When Beauty Standards Jumped the Shark
Jul. 1st, 2024 10:12 pm
The term "jump the shark" comes from Happy Days, where in the fifth season, Henry Winkler played Arthur "the Fonz" Fonzarelli waterskiing over a caged shark. The show had grown so boring by season ten, a young Heather O'Rourke was thrown in as a recurring guest star in a weird and desperate attempt to revive it. The show wrapped in its eleventh season.

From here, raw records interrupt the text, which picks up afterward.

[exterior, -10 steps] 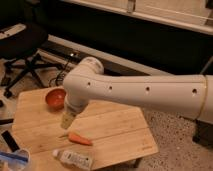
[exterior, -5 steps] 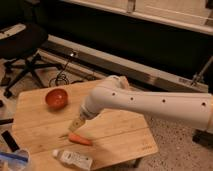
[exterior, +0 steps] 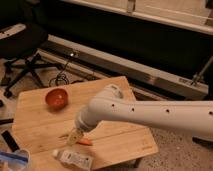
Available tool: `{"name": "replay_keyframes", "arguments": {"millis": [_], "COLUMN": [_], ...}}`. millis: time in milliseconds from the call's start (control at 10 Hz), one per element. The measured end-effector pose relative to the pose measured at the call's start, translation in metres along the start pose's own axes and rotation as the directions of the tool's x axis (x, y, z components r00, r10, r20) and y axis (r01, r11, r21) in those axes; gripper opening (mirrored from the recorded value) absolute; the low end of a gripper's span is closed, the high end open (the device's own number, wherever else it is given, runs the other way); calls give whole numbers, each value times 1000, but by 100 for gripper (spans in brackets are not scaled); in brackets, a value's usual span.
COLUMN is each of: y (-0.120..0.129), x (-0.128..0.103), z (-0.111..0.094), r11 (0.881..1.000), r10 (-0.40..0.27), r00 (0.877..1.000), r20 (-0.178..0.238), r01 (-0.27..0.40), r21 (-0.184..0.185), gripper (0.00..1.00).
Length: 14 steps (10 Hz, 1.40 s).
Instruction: Stand the bottle upright
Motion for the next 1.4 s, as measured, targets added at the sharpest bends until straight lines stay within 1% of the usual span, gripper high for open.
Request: {"name": "replay_keyframes", "arguments": {"millis": [100,300,600,800,1000,1200,1300,1400], "y": [9,22,30,35,43,40,34,26], "x": [4,17,39,46,49,50,45,38], "z": [-1,3,13,18,24,27,29,30], "r11": [1000,999,998,996,995,992,988,981], "r10": [-10,-10,6,6,-38,-101,-148,-195], "r00": [1000,999,998,997,992,970,946,913], "r20": [-12,-35,-61,-74,-121,-221,-289,-359], "r01": [10,9,-10,-12,26,81,127,175], "r21": [-7,-32,-66,-86,-100,-97,-92,-87], "gripper": [80,80,80,80,80,80,80,80]}}
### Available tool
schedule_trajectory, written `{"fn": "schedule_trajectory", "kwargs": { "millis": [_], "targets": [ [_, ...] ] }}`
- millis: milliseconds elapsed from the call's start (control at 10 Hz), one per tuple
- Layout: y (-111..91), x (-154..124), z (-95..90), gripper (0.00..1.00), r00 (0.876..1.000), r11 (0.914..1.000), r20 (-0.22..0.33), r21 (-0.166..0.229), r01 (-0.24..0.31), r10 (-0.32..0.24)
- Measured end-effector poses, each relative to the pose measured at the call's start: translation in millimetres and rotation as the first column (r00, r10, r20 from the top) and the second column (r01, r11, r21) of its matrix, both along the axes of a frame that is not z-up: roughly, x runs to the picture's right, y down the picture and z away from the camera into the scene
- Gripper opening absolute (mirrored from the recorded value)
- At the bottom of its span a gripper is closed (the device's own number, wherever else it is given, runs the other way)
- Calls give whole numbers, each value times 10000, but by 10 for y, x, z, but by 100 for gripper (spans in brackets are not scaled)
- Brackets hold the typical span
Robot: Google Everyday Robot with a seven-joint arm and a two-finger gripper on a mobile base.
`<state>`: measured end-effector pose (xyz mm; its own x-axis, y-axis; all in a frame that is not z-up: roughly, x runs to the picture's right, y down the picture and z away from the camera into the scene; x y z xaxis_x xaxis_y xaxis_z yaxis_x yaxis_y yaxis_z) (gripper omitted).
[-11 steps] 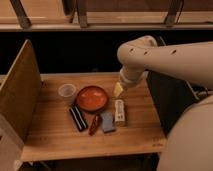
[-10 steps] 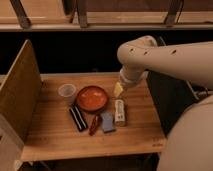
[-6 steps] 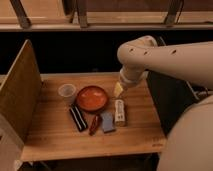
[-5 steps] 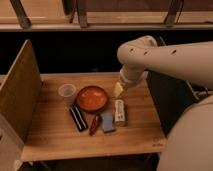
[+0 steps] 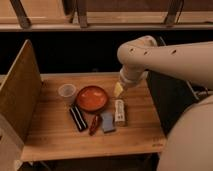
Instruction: Push the eraser across the table
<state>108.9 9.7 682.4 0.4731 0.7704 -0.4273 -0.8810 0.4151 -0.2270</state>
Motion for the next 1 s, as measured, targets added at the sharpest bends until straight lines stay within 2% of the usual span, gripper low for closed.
{"fn": "schedule_trajectory", "kwargs": {
  "millis": [300, 500, 600, 700, 900, 1000],
  "targets": [
    [0, 0, 0, 64, 10000, 10000, 0, 0, -1, 1],
    [0, 0, 0, 49, 10000, 10000, 0, 0, 0, 0],
    [0, 0, 0, 45, 10000, 10000, 0, 0, -1, 1],
    [0, 0, 0, 47, 10000, 10000, 0, 0, -1, 1],
    [0, 0, 0, 58, 10000, 10000, 0, 0, -1, 1],
    [0, 0, 0, 57, 10000, 10000, 0, 1, -1, 1]
  ]
}}
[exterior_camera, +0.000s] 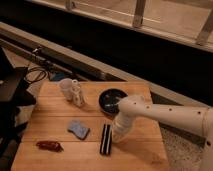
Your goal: Push the eraser across the table
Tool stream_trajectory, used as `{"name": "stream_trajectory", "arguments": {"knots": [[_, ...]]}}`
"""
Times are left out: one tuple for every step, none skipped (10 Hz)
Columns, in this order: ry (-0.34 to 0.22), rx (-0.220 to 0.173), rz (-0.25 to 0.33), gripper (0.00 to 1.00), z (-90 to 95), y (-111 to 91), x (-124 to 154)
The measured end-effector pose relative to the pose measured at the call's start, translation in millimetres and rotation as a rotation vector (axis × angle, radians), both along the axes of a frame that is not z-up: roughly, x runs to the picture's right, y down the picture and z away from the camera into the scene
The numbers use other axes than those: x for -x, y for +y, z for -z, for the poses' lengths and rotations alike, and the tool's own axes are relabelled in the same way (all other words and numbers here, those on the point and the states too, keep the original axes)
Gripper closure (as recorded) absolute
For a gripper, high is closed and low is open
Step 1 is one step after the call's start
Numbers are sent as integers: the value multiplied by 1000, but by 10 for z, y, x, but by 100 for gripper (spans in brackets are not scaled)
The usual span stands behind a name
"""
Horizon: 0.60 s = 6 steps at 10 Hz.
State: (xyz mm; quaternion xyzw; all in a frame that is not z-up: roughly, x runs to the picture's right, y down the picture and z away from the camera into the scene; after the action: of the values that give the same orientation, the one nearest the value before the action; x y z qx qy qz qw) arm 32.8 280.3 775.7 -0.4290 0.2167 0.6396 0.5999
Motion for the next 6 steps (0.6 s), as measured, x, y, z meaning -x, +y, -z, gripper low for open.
{"name": "stream_trajectory", "arguments": {"knots": [[-26, 9, 11, 100, 23, 32, 74], [-56, 17, 23, 100, 47, 61, 181], [-107, 30, 44, 100, 94, 109, 372], [-129, 34, 54, 100, 114, 134, 428], [-154, 37, 62, 100, 135, 160, 498], [-181, 38, 73, 100, 162, 178, 605]]}}
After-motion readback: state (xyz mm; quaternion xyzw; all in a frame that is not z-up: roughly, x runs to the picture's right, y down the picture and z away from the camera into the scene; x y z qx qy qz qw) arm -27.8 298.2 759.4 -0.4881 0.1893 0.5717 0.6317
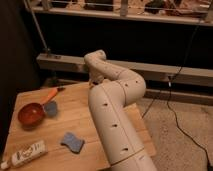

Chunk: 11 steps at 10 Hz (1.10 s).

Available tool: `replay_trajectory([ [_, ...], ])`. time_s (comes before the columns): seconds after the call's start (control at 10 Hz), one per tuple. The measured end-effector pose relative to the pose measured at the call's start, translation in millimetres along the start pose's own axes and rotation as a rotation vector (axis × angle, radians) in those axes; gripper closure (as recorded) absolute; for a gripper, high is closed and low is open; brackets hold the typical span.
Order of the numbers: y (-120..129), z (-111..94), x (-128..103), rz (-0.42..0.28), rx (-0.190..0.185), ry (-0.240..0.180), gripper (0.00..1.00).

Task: Push the eraser across the table

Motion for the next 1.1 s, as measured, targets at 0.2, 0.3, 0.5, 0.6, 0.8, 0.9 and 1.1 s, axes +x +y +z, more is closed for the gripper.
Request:
replay_trajectory([
  [0.2, 0, 3, -3, -0.006, 0.019, 0.007, 0.26],
  [0.3, -1, 10, -2, -0.006, 0.028, 0.018, 0.26],
  [0.5, -3, 20, -1, -0.002, 0.040, 0.039, 0.26],
  [0.6, -6, 27, -2, -0.002, 0.047, 0.043, 0.26],
  [0.8, -3, 24, -13, -0.013, 0.062, 0.007, 0.26],
  [0.9, 1, 19, -19, -0.025, 0.071, -0.023, 0.26],
  [1.1, 4, 7, -29, -0.059, 0.109, -0.072, 0.26],
])
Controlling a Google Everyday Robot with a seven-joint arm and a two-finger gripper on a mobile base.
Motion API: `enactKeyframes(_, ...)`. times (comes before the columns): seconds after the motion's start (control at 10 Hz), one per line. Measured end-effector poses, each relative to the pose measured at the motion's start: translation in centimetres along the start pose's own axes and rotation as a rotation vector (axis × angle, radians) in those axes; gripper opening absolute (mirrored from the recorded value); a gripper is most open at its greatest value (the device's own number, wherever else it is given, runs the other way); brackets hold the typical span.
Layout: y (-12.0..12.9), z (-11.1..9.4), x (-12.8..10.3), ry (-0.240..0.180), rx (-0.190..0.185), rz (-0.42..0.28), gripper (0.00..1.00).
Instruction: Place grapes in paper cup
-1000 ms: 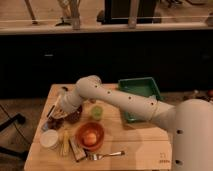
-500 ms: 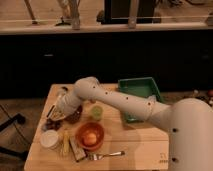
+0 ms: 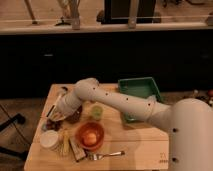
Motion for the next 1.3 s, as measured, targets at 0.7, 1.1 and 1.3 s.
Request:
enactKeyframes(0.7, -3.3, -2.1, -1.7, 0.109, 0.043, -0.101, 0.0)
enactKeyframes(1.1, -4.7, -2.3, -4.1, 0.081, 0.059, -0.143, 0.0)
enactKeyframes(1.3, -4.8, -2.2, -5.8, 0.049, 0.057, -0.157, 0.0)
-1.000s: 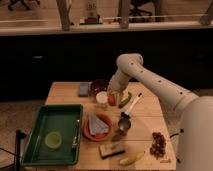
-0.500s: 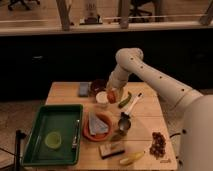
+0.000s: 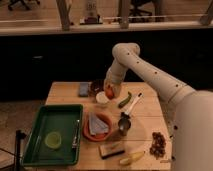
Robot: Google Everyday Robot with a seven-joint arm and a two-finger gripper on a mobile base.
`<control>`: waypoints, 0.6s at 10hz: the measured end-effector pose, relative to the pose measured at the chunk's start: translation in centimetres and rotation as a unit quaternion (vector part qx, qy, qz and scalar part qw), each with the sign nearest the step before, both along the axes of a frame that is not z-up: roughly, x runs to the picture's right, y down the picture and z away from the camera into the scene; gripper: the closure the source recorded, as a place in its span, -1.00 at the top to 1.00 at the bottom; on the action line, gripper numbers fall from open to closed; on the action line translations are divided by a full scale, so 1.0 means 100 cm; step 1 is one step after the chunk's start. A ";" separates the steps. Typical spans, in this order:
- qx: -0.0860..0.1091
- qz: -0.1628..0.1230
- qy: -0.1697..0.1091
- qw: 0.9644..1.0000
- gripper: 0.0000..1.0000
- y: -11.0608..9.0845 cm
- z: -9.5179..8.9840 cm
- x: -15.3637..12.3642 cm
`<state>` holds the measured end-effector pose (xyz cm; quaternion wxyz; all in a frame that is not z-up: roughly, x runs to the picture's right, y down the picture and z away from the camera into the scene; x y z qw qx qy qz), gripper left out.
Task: Place apple in paper cup
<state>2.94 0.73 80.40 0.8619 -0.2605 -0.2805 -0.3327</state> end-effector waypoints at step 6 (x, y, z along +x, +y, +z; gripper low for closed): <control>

Like Happy Days in its last days, we are at an unhappy crossroads with beauty standards. The cute are not cute enough. Handsome is not handsome enough. Perfect is nowhere near perfect enough. A list celebrities at the top of their games are openly disfiguring themselves in order to cling to images that AI can create without a single cut or drop of blood. It's as if we are living out the adage "Those whom the gods would destroy, they first make mad." Every day, there is a new human face on the formidable Lesson of the Screen. When your world becomes the screen and you choose ever-decreasing dopamine hits not for thrills but to make it from hour to miserable hour, no human will ever be beautiful or interesting enough to hold your fungus-gnat attention span. This includes the live humans to whom you may have vowed fidelity.
Childhood is now accompanied by almost constant screen time, crowding out the physical world and decreasing sensitivity to the subtle planes even more than my TV-addled Generation X. TV and movies helped me to become dysmorphic -- to this day I am not comfortable on camera and I do not feel I want to be in front of one. At least nowadays I don't feel there is anything at stake when I am captured on video. I am not proud of the times when I was more concerned about my appearance. My old dysmorphia and urge to look perfect pales in comparison to what young people are going through now. My generation did not have screens following us on vacation or to the beach. We did not have the internet, let alone TikTok. There is a girl who become rich and famous on TikTok for merely twitching her pretty nose on camera to a beat. There is a Chinese influencer named Zhou Chuna who had over 100 plastic surgeries by the time she was sixteen. She is now approximately nineteen. She reported suffering memory loss from going under frequent anesthesia, yet her only regret was not getting the procedures sooner than age thirteen, when she started down the plastic surgery rabbit hole. She is part carnival freak, psychiatric patient, and human lab rat.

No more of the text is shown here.